Pour qu’un tribunal considère que les communications entre vous et une tierce partie (autre qu’un·e avocat·e ou un conjoint, comme indiqué ci-dessus) sont privilégiées, elles doivent satisfaire au «test de Wigmore», qui exige que: 

  • La communication a été transmise de manière confidentielle, avec l’assurance qu’elle ne serait pas partagée 
  • Cette confiance est essentielle entre les deux parties et au maintien de leur relation 
  • La relation doit être soutenue par la collectivité (par exemple, entre un chef religieux et l’un de ses fidèles, un médecin et sa patiente, etc.)
  • Le préjudice que subirait la relation si l’information était partagée l’emporte sur le bénéfice qu’en tirerait l’affaire. 

Une fois que tous les éléments de preuve des deux parties ont été admis, le juge ou le jury (appelé «juge des faits») détermine le poids à accorder à chaque élément. Le juge des faits déterminera leur fiabilité et leur crédibilité. Les éléments de preuve qui ont le plus de poids auront un impact plus important sur l’issue de votre affaire.

Crédibilité

La crédibilité est une question fondamentale pour toute preuve testimoniale présentée au tribunal. La crédibilité consiste à savoir si la personne qui témoigne est crédible. La crédibilité est au cœur de l’analyse du tribunal. Un témoignage venant d’une personne crédible aura beaucoup plus de poids. Les facteurs qui influencent la crédibilité des témoins sont les suivants:

  • La capacité à se souvenir des événements avec précision. Par exemple, le témoin était-il en état d’ébriété lors de l’événement en question? Depuis l’événement, est-ce que quelque chose s’est produit qui aurait eu un impact sur le souvenir de l’événement?
  • Les préjugés qu’un témoin peut avoir à l’égard d’une partie. Par exemple, si votre mère est témoin dans votre affaire, son témoignage peut être perçu comme partial en raison des liens qui vous unissent.
  • Si le témoignage contredit d’autres éléments de preuve. Par exemple, si un témoin déclare qu’il n’est jamais allé à Hawaï, mais que l’autre partie montre des photos du témoin en vacances à Hawaï sur Facebook, sa crédibilité en pâtira.

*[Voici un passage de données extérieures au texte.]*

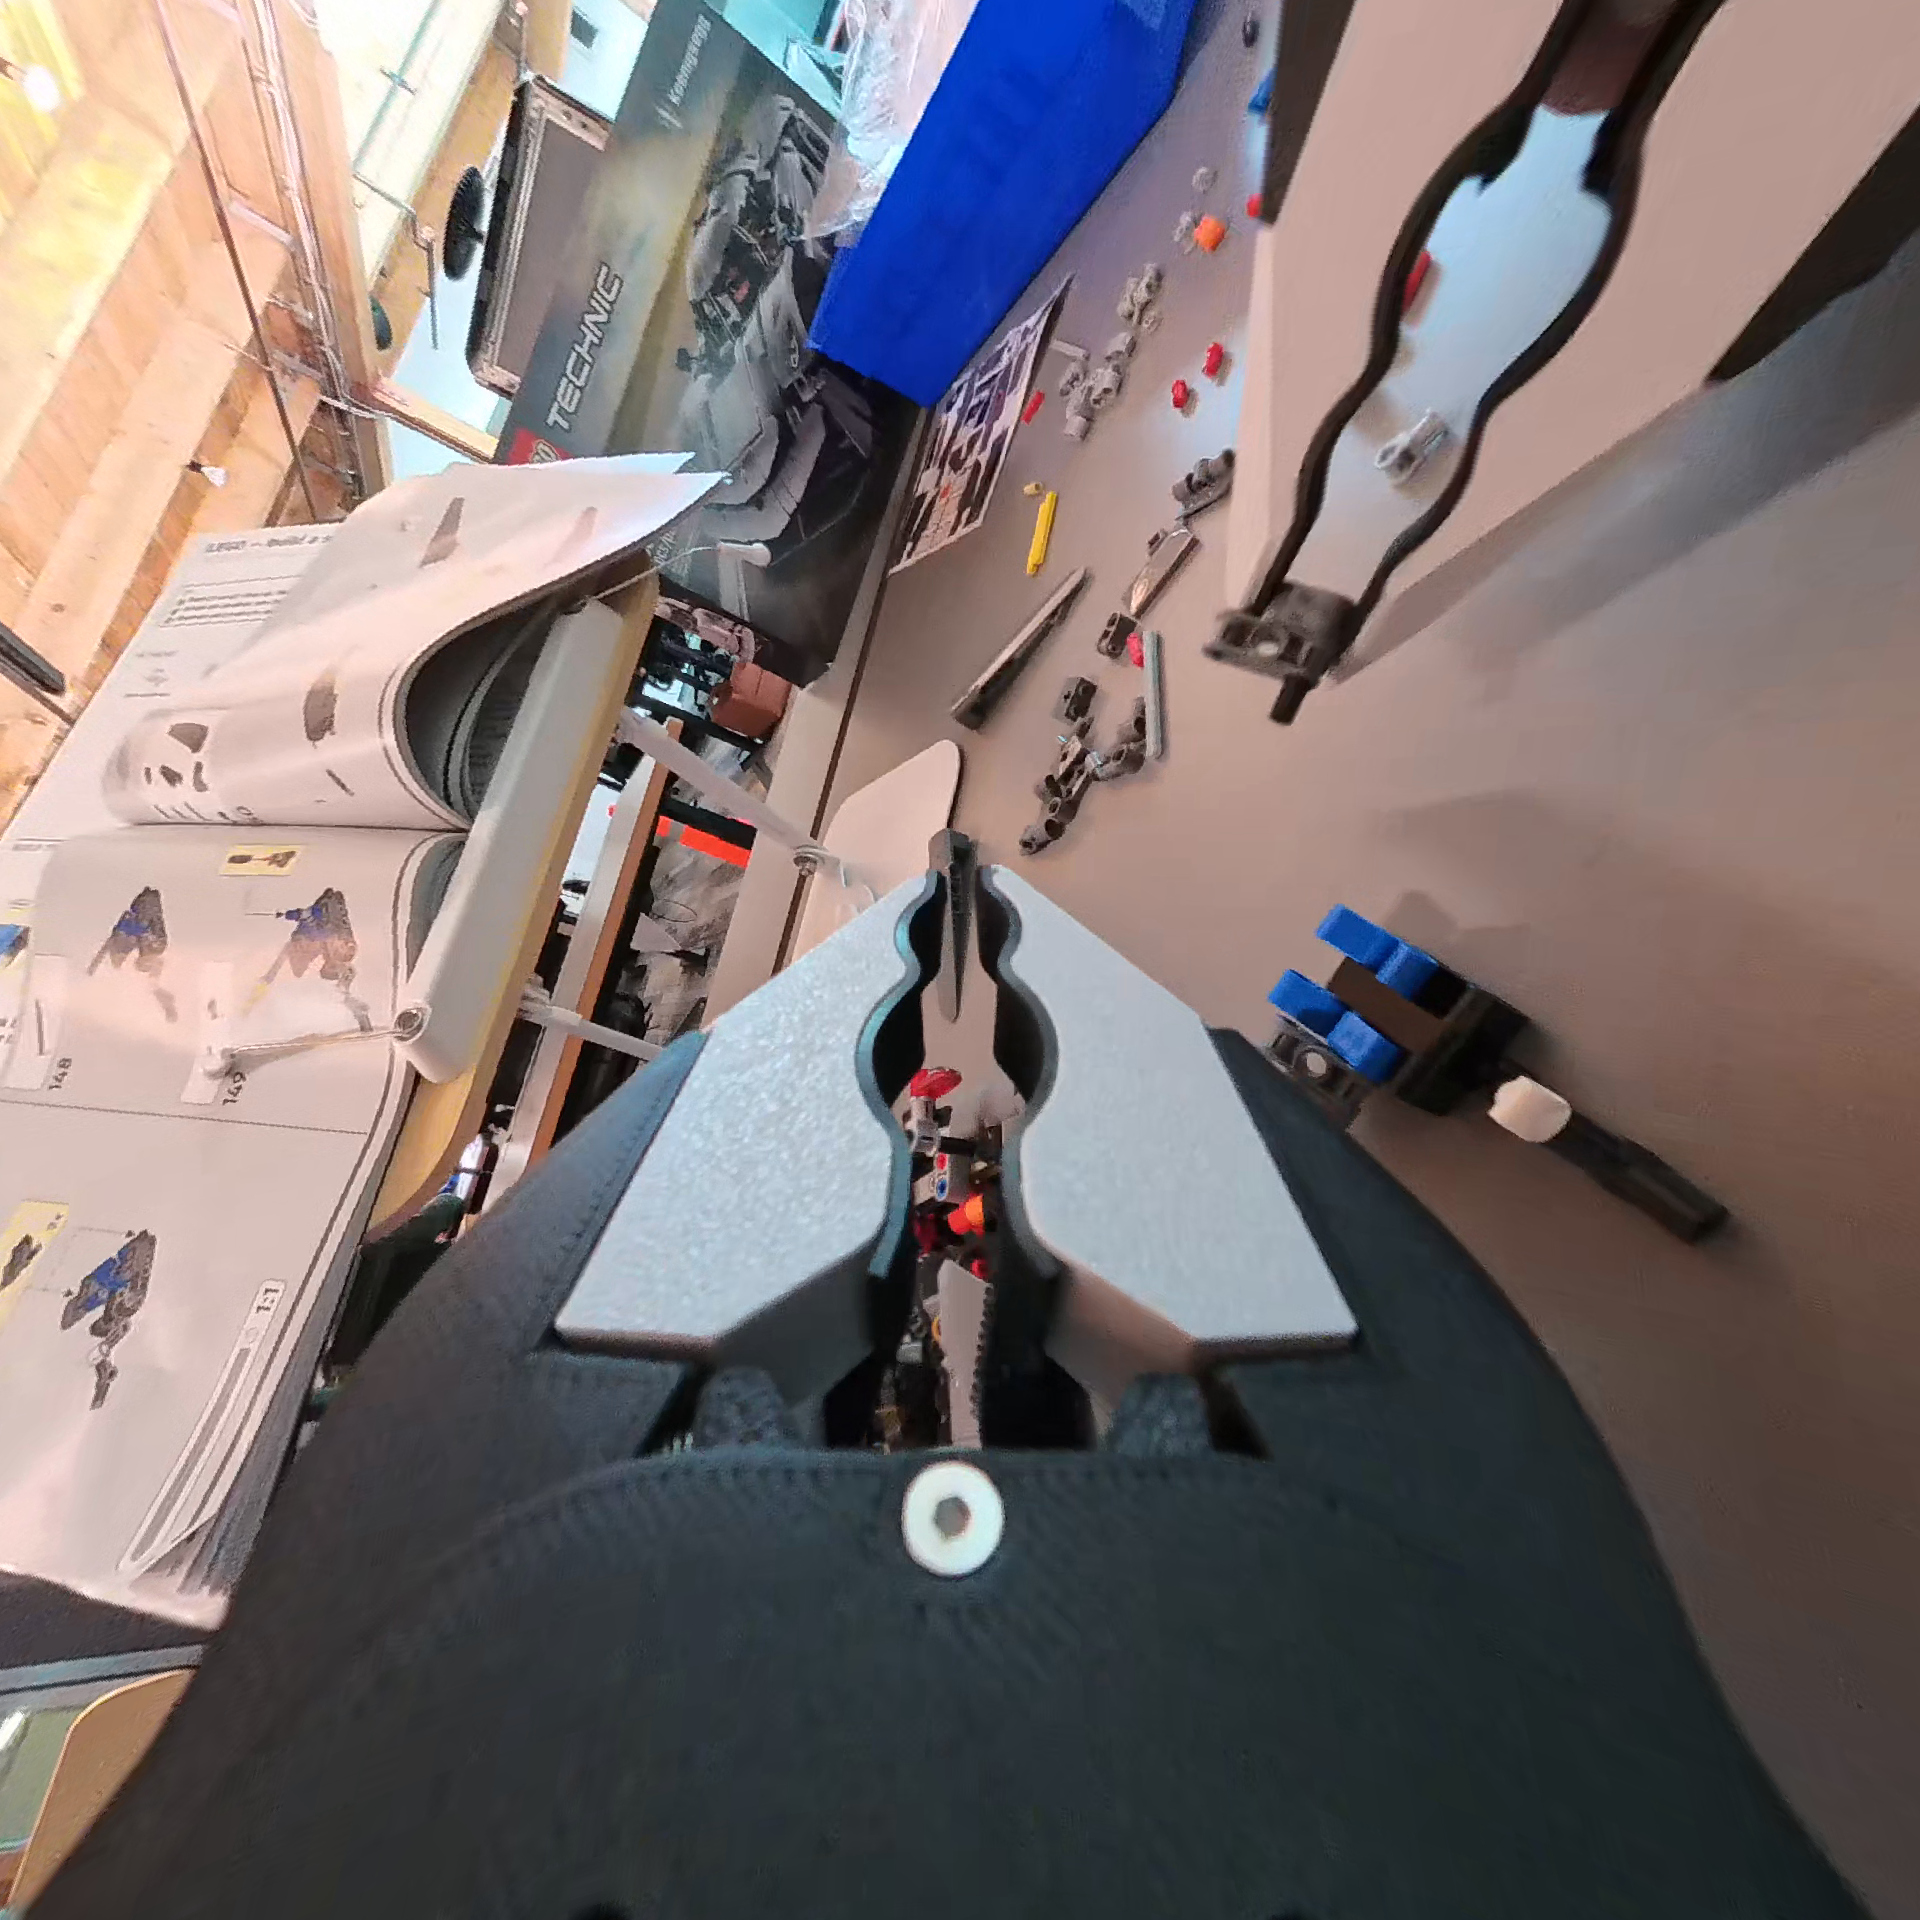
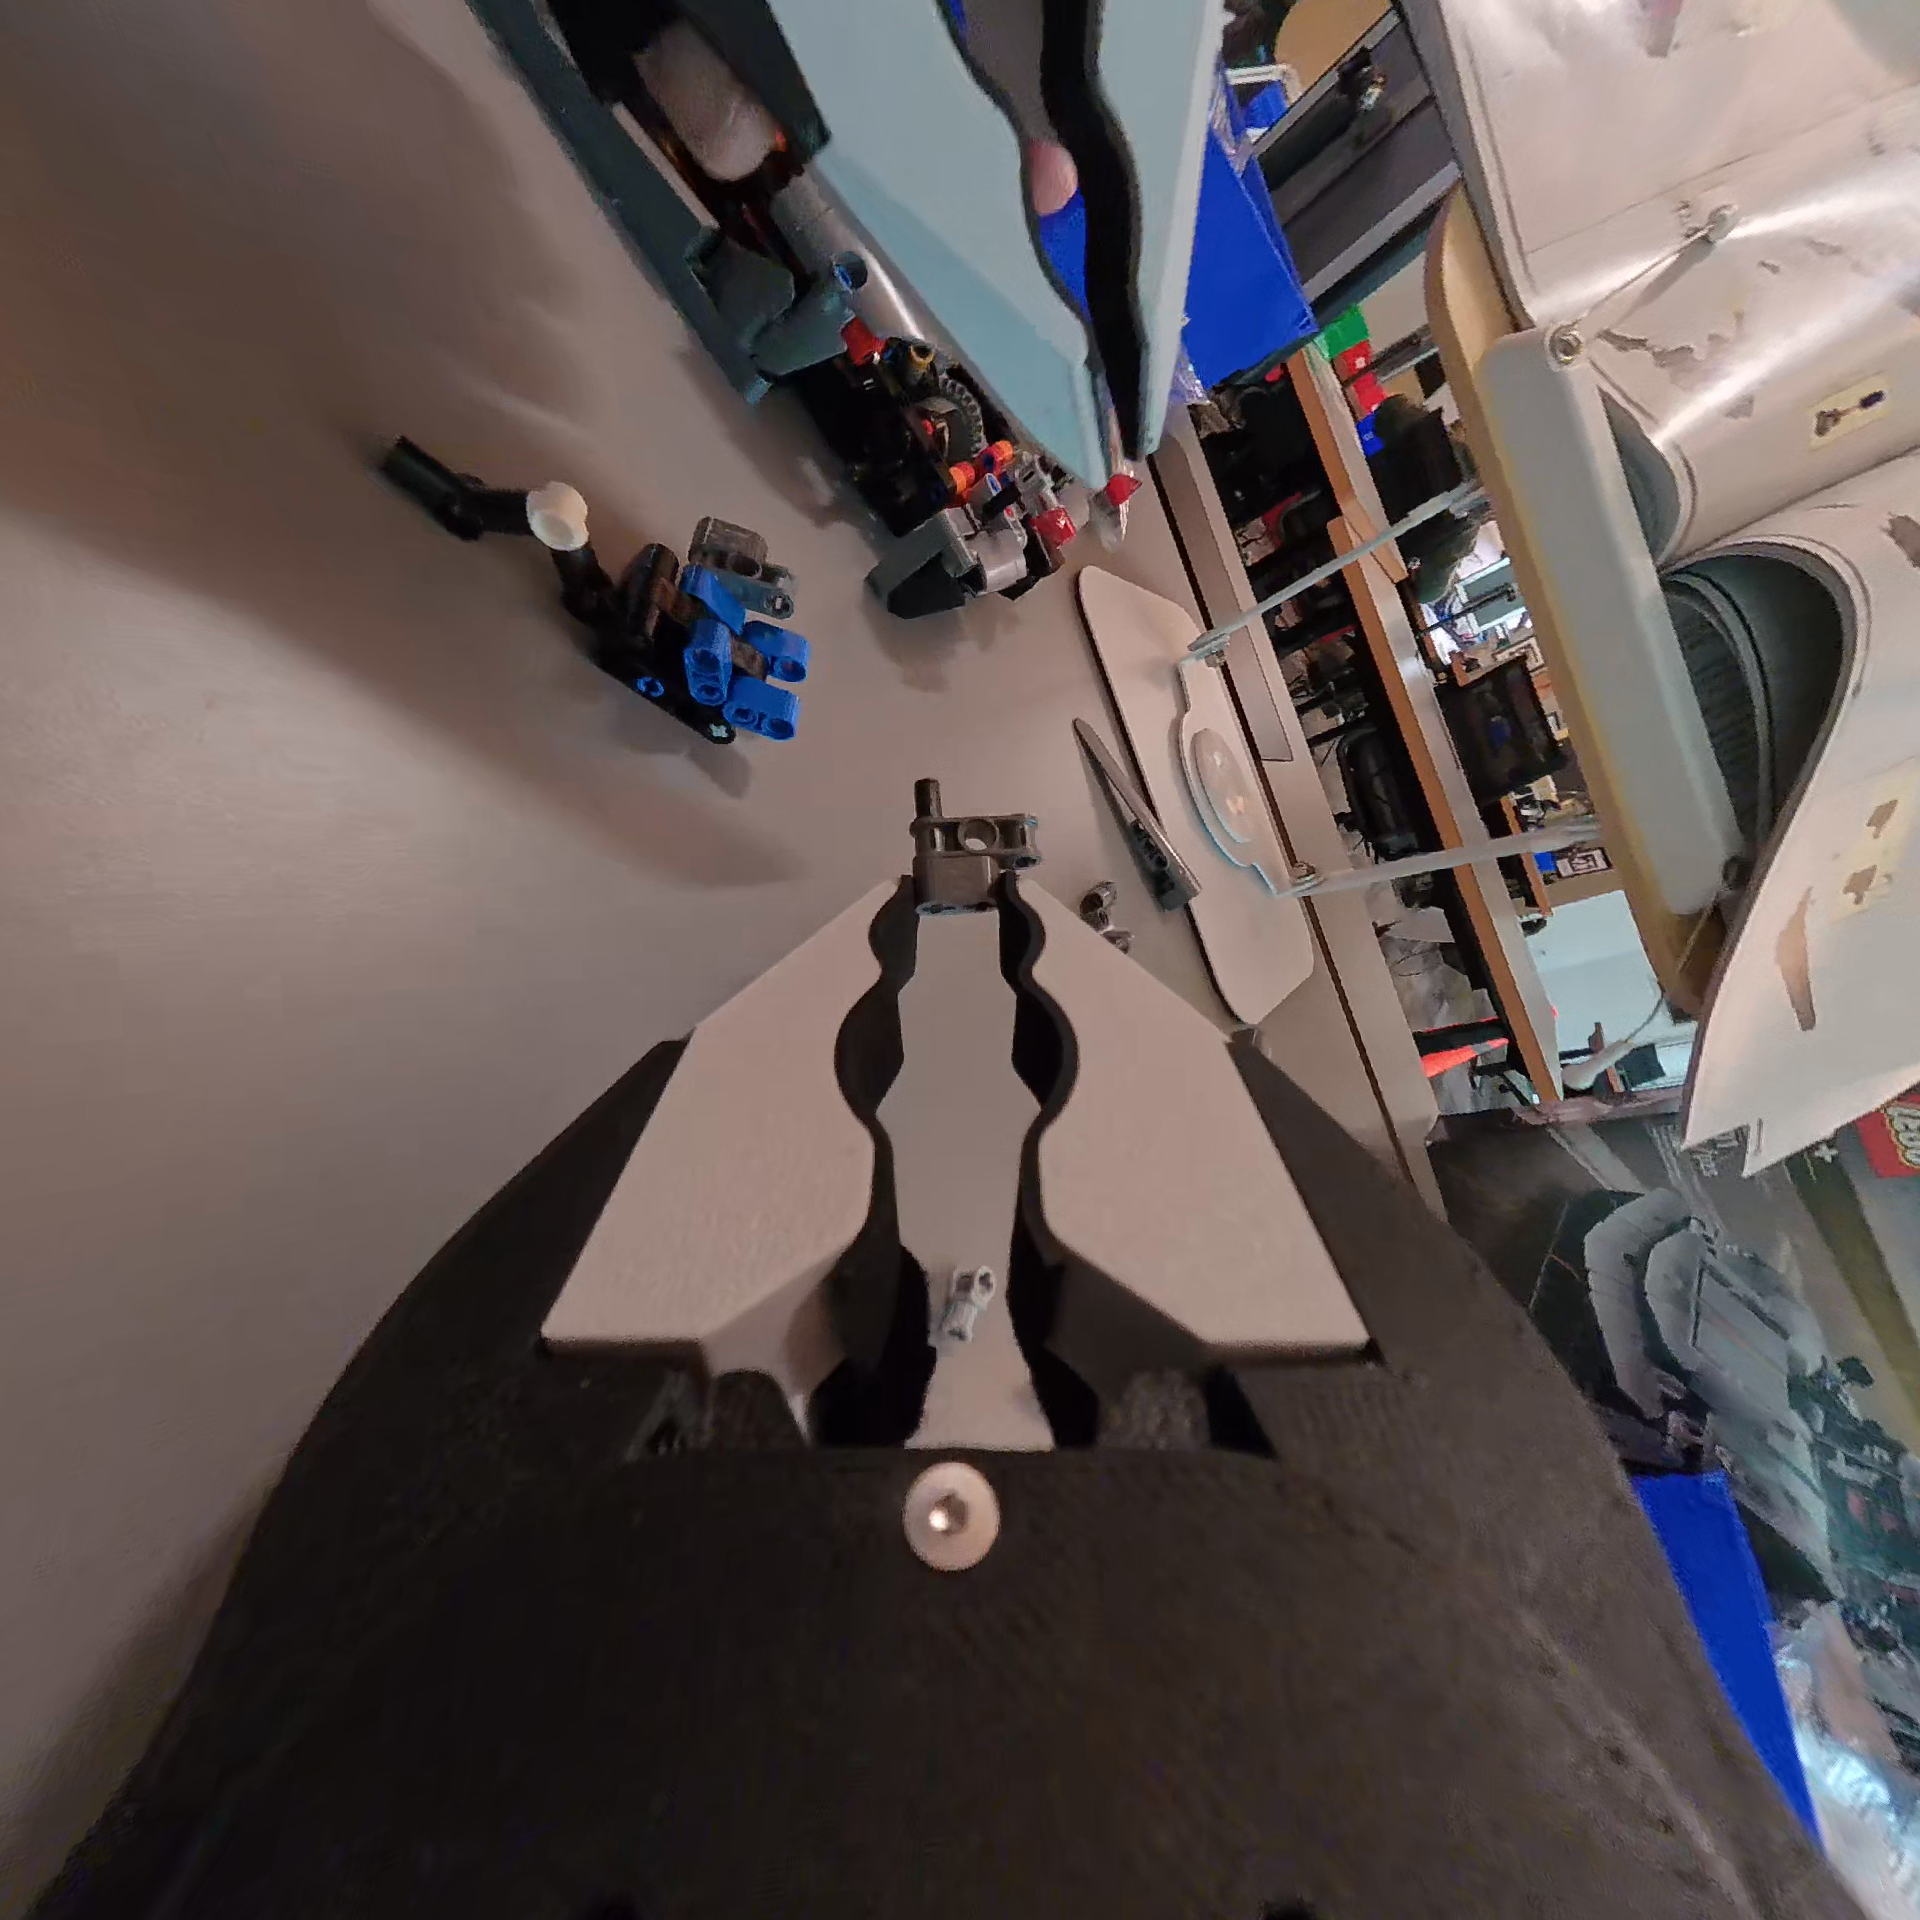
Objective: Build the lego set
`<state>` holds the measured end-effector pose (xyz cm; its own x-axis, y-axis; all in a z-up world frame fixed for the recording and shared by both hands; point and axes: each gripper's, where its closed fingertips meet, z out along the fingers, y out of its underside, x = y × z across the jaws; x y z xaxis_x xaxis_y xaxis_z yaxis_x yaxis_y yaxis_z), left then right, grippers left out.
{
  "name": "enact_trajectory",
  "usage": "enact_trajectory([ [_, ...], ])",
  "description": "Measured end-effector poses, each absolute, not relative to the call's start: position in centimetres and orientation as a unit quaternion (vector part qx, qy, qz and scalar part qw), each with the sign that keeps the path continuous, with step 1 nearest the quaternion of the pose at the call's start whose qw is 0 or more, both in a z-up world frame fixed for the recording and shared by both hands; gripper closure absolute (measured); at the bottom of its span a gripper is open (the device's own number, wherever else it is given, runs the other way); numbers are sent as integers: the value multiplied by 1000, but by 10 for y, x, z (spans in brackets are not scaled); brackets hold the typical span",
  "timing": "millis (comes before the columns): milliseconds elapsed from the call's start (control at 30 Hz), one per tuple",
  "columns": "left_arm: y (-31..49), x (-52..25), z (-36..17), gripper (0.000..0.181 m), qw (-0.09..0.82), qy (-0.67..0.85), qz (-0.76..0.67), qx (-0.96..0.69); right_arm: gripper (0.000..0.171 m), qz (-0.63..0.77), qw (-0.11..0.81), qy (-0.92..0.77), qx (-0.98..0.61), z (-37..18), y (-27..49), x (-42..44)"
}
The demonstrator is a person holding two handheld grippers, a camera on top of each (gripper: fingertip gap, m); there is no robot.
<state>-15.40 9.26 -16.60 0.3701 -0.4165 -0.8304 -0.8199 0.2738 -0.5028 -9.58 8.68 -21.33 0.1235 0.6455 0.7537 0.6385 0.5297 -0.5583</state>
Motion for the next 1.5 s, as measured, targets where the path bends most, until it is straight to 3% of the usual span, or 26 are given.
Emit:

La juge écoutera attentivement ce que chaque partie dit ou soumet dans des documents écrits. Vous pouvez établir votre crédibilité en disant la vérité, notamment en admettant que vous ne savez pas ou ne vous souvenez pas de certains faits, et en fournissant des informations et des réponses les plus précises possibles. Vous pouvez demander que la question soit répétée ou reformulée avant de répondre pour vous assurer que vous l’avez bien comprise. Ne donnez que des réponses à la question posée. Si vous ne connaissez pas la réponse à une question, dites-le au tribunal. Votre crédibilité sera renforcée si votre témoignage est clair et direct, si vous évitez les contradictions et les arguments et si vous agissez avec courtoisie à l’égard de toutes les parties. Bien que cela puisse s’avérer difficile dans des situations hautement émotionnelles telles que les procédures devant la cour des affaires familiales, votre calme et votre précision impressionneront le tribunal et augmenteront vos chances d’obtenir l’issue que vous souhaitez.

Partie 2. Présentation des preuves au tribunal

La preuve testimoniale peut être soit orale ou par affidavit. Le type de preuve utilisé dépend du tribunal et du type de procédure. Les affidavits ne sont généralement utilisés que dans certaines affaires civiles. La plupart des preuves testimoniales seront fournies par le biais d’un témoignage oral.

Produire des preuves par le biais d’un affidavit

Un affidavit est un exposé écrit des faits relatifs aux questions soulevées dans votre affaire. Dans certaines affaires et demandes civiles, la preuve orale (c’est-à-dire le témoignage) n’est pas requise. Au lieu de cela, vous devez rédiger des affidavits avec chaque témoin. Les affidavits seront utilisés comme preuves devant le tribunal. Si vous êtes témoin dans votre affaire, vous devrez également préparer un affidavit. Toutes les règles de preuve abordées dans la première section de ce document s’appliquent lorsqu’un témoin rédige un affidavit.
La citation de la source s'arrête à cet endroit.